The most common causes of shoulder pain that we address in our office:
Rotator Cuff Injury: A group of four muscles and attached tendons that rest directly on the shoulder blade, the rotator cuff are responsible for stabilizing the shoulder joint by keeping the head of the upper arm bone firmly encased within the shallow socket of the shoulder. This is an exceptionally big task, and it places a tremendous amount of stress and strain on both the rotator cuff itself and the joint that it is designed to protect. Under constant and prolonged use, ranging from low-impact activities such as typing to high-impact activities such as weightlifting, these muscles will often become damaged and develop adhesion. Adhesion in the rotator cuff muscles will severely limit their strength and mobility. This condition is particularly common in people who repeatedly perform overhead motions on the job (think carpenters and painters) or during athletic activities (think basketball players and tennis players). The defining characteristic of a rotator cuff injury is a dull ache deep in the shoulder. Other symptoms of rotator cuff injuries include general arm weakness and disturbed sleep, particularly when lying on the affected shoulder.
Shoulder Impingement: A general term that covers all irritation of the rotator cuff tendons that arises as a result of chronic and repetitive compression, shoulder impingement can cause considerable pain and a range of restricted movement issues. These symptoms typically grow at a slow rate over an extended period of time. The pain associated with shoulder impingement is generally localized at the front and side of the shoulder joint. The condition is particularly aggravated by repetitive motions that require one or both arms to be lifted overhead. Many point to the acromion process (or shoulder blade) as the main cause of shoulder impingement. Although the acromion can constrict rotator cuff tendons and cause them to become irritated, this is not usually the entire picture. Most often, the reason that these tendons become irritated is that they have been overused to the point of adhesion. Adhesion in the rotator cuff muscles makes them weaker and less flexible, which in turn stresses the rotator cuff tendons.
Shoulder Bursitis: Bursas are tiny fluid-filled sacs that provide cushion and function as gliding surfaces to reduce friction between tissues of the body.
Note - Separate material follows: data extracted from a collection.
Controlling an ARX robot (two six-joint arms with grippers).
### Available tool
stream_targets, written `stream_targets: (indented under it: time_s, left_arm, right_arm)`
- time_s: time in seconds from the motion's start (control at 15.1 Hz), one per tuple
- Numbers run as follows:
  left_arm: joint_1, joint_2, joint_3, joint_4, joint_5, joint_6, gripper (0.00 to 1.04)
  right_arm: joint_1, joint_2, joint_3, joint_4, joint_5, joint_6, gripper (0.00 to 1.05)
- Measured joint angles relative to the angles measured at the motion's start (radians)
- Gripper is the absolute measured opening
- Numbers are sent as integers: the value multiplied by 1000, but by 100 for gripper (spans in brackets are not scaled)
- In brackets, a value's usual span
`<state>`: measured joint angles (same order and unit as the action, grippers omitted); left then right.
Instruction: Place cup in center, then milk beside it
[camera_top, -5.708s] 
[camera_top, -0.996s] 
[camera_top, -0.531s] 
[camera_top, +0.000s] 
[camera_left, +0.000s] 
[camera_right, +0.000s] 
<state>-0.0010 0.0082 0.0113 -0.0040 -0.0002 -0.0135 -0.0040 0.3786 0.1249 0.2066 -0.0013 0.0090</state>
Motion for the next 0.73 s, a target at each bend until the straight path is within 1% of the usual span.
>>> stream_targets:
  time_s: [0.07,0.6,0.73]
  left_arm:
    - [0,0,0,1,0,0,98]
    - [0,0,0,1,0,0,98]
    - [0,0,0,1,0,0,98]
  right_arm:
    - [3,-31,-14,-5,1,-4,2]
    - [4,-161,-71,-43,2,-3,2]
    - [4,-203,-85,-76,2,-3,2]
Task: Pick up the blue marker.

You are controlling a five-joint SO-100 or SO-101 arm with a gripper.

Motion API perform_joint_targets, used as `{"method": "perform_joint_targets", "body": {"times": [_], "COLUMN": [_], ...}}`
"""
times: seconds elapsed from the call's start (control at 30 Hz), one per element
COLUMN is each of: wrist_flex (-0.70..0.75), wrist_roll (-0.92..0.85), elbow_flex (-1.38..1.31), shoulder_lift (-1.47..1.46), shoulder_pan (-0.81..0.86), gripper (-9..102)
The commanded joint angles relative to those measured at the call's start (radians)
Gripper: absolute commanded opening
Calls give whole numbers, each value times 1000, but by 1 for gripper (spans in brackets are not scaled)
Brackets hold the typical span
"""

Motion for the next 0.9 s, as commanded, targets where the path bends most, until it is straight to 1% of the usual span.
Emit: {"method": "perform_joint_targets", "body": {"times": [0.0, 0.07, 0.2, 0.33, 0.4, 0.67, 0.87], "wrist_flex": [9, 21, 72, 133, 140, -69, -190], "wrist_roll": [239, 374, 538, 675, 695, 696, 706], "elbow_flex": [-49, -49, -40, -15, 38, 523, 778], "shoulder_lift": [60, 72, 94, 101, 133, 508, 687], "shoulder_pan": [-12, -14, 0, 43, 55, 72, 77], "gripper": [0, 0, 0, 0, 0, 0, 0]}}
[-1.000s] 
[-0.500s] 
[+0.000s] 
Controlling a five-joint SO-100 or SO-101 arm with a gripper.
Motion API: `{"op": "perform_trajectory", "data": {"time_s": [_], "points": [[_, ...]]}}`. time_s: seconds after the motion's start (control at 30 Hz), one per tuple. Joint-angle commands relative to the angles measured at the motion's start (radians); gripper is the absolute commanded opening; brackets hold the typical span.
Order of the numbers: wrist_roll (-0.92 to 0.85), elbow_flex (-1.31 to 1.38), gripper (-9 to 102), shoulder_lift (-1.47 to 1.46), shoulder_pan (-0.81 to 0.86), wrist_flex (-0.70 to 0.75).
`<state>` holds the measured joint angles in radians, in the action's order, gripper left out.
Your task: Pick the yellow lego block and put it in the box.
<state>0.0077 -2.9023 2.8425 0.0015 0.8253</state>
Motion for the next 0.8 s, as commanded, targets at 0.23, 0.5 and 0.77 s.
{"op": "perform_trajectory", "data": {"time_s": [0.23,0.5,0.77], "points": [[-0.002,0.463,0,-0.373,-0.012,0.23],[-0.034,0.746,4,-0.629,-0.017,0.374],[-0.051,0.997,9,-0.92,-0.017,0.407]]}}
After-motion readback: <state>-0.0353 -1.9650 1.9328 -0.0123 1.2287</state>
When the bursa in the shoulder joint becomes inflamed, it leads to a condition called shoulder bursitis. A classic indicator of overuse of the muscles that attach to the shoulder, this inflammation can arise as a result of injury, infection, or an underlying rheumatic condition. Most often, the damage that engenders shoulder bursitis is the result of adhesion, or a drastic tightening and/or glue-like sticking, in the rotator cuff muscles. Bursitis is generally defined by localized pain, tenderness, and/or swelling. These symptoms tend to become aggravated by any movement of tissue in the affected area.
Labrum/Muscle Tears: A cup-shaped layer of cartilage that lines and the ball and socket joint of the shoulder, the labrum is also the site of attachment for all inner-socket joint ligaments. Along with the four muscles and attendant ligaments of the rotator cuff, the labrum is responsible for reinforcing the entire shoulder joint area and ensuring that it is performing properly. When torn, both the labrum and the muscles of the rotator cuff can destroy shoulder stability and lead to partial or complete shoulder dislocation. In order to get to the root of the problem and begin the healing process in earnest, individuals with pre-existing tears in the shoulder labrum or rotator cuff muscles must first and foremost address issues of muscle adhesion. Finding and fixing adhesion will slow down the degenerative process and, if treated early enough, can delay or even eliminate the need for surgery.